▸ WHAT NEEDS TO BE DONE: Reduce the material below to its lines containing "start".

▸ INFORMATION SHOWN:
══════════

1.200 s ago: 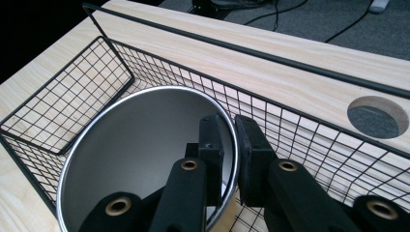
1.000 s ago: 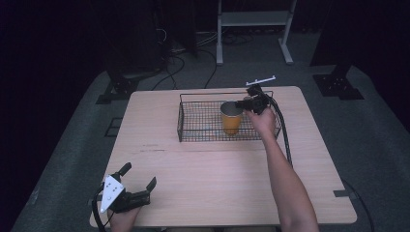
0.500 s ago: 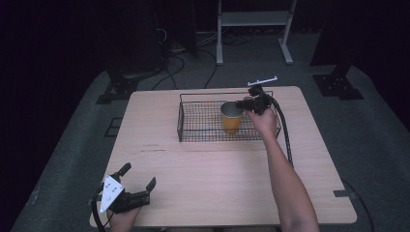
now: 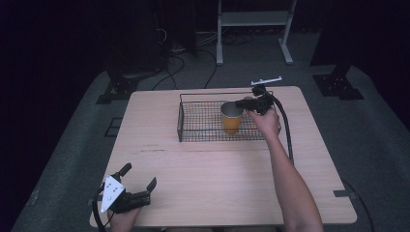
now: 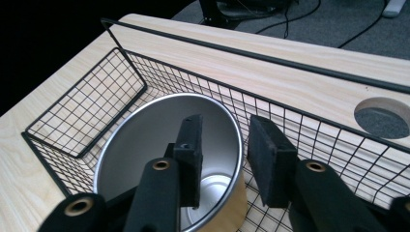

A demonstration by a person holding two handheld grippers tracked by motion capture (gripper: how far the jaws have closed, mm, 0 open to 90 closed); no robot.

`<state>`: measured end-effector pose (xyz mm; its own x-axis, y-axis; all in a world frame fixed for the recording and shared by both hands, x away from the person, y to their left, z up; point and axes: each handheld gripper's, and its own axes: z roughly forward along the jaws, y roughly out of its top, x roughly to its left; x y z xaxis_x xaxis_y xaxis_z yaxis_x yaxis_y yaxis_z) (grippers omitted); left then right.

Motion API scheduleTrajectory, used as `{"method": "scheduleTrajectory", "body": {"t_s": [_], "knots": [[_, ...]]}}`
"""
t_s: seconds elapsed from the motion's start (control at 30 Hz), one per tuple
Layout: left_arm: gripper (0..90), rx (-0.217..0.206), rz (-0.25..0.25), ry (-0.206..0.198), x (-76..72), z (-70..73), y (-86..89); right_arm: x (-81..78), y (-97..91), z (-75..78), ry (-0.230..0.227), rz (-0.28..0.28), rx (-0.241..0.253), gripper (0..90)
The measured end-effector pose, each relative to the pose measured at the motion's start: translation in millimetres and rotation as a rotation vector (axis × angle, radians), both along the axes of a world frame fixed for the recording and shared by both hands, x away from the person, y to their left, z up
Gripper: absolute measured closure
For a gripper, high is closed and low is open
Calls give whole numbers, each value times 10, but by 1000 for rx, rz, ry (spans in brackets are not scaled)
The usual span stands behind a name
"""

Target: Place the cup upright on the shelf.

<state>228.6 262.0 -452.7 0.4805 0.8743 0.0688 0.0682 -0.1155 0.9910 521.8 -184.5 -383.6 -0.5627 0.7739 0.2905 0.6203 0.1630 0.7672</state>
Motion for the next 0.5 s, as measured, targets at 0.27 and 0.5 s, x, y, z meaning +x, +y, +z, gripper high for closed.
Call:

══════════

▸ SOLUTION TO THIS PROBLEM:
t_s: seconds elapsed from the motion's start (control at 30 Hz), one per tuple
The measured end-effector pose, each relative to the pose measured at the motion's start: translation in millimetres and rotation as a rotation vector (axis × angle, radians), both along the axes of a world frame fixed for the recording and shared by both hands, x away from the person, y to their left, z up

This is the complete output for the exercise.